For many of their users, mobile messaging apps are just expedient little tools for texting and sharing photos or videos with friends who use the same app. The fact that those messages and content are encrypted is just an added a perk. But for journalists and their sources--especially sensitive sources like whistleblowers--encrypted messaging apps are an increasingly valuable means of communication, which provide a modicum of assurance that the information being exchanged is private and protected from anyone outside of that conversational relationship.
In the encrypted mobile messaging space, there are both major and minor players. Some are lesser known brands, like Threema, a Swiss-developed suite of mobile apps that encrypt text messages, documents, and voice calls for both Droid and AppleOS devices. The developer promises users, who pay for this app, "seriously secure messaging."

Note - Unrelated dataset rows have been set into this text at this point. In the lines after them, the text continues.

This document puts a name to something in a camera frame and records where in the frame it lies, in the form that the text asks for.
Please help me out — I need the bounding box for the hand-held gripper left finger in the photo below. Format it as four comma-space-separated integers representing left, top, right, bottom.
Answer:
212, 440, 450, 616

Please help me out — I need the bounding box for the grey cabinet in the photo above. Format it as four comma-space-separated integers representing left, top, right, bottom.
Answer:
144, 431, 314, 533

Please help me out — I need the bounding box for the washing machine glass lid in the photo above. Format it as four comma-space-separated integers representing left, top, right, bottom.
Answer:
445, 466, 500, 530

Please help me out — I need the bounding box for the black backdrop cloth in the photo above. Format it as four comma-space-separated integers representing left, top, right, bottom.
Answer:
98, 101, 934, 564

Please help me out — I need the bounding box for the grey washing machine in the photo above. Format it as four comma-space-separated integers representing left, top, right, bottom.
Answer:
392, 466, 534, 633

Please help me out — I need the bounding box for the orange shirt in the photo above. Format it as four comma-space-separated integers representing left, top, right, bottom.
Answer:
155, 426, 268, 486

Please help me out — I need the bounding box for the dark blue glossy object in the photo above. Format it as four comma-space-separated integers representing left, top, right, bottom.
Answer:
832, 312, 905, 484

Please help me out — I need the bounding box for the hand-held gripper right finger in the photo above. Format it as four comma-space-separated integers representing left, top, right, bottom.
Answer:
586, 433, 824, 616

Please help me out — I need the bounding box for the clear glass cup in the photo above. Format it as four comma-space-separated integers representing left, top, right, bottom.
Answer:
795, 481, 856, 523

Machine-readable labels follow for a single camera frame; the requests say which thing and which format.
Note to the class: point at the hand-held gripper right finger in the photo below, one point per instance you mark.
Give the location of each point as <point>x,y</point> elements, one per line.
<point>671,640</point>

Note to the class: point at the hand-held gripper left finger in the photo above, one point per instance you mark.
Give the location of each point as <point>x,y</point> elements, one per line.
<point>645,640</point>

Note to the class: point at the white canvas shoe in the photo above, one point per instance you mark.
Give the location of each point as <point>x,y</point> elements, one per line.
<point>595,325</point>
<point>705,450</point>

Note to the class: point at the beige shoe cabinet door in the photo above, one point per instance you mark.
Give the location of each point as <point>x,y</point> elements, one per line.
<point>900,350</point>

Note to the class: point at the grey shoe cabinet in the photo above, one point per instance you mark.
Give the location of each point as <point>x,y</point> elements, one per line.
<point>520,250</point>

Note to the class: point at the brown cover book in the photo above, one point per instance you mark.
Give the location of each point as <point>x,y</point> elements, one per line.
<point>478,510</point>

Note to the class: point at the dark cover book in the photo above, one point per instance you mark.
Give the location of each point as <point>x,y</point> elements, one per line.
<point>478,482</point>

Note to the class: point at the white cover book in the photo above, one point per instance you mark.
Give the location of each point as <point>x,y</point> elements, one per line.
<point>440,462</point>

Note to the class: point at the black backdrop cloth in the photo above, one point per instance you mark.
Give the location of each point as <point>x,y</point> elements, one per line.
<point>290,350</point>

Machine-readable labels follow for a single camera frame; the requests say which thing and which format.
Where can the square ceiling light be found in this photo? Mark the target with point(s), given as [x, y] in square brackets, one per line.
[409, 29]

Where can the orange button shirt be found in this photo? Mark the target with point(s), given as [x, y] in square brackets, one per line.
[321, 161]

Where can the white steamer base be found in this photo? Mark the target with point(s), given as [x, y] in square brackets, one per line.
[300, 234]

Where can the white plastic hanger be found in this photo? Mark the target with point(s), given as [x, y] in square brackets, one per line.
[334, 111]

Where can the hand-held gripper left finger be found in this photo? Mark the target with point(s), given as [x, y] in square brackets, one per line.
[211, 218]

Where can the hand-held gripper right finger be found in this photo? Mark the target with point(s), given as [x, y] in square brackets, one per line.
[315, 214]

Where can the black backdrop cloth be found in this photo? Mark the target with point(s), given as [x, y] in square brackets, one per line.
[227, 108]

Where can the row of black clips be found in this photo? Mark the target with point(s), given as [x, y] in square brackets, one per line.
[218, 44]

Others are wildly popular--ubiquitous even--in some markets. Take Facebook-owned WhatsApp, for example, which at last count (January 2018) boasts more than 1.5 billion users worldwide.
Journalists have been quick adopters of Signal, a messaging app tied only to the users' mobile number, allowing anyone with the app and that number to reach out to reporters in confidence.
Wire, which had a large European following initially, has gained some traction in North America and around the world. Morten Bragger, Wire's CEO, estimated that Wire now has a half-million users of its free encryption app and more than 400 paying enterprise clients.
Wire is different than other tools not just in business model, but in the way that it's been designed. In terms of the business model, the developer courted those enterprise clients by addressing corporations' needs to communicate securely and privately.
Email is very "last millennium" the CEO suggested and said that Wire's design is "the new black." First, the Wire interface is designed to be consumer friendly and "very modern." But it's not just how it looks that's distinctive; it's how Wire implements encryption that's significant, too.
"In the classic cloud, you have the application in the cloud, and all the users with their devices are connected to that," Bragger explained. "In the cloud, you have all the logic, all the processing, all the storage, all the security, and if that traditional SaaS provider offers encryption, the encryption keys will be stored centrally in the cloud."
The problem with this model is that it creates a vulnerability he calls "the man in the middle." If hackers can compromise the cloud, they can get access to the encryption keys, making it possible to decipher the content.
Wire's solution is more like a "distributed cloud," he said. "Some of the logic is in the middle, but a lot of the logic is actually on the client. We have some of the processing, but not all of it. We have some of the storage, but not all of it...So we have none of the encrypted content."
Bragger said that Wire's philosophy is that people have a human right to communicate privately, especially in the cases of journalists and sources or enterprise clients protecting intellectual property and business communications.
Communicating in Confidence
Because they're free or low cost and readily available for download, journalists often leverage multiple messaging apps, giving sources the opportunity to communicate in however they feel most comfortable.
BuzzFeed News' cybersecurity correspondent Kevin Collier uses several encryption tools for communication. Choosing which to use largely has to do with a source's preference.
"Signal is the one I use most frequently," he said. "If I have a source who requests Wire or Wickr, I will...Sometimes, it'll be a hacker or a security-type of source who is partial to one of those. If it's someone who is well informed in this space, I'll acquiesce to them. Overwhelmingly, though, 111 use Signal, and if it's a source who doesn't seem particularly up on the issue, I'll request that we use Signal if it's remotely sensitive."
Collier suggested that email is perhaps one of the most vulnerable means of communication, and cited some research he'd done about the hacking of email accounts to persons related to the "Gulf conflict" policy, including a Trump Administration advisor. Email is rightfully seen as problematic.
"There is a broad consensus that if you're going to be speaking using technology that is readily available to most people, Signal and its disappearing messages--and I've really got to stress the...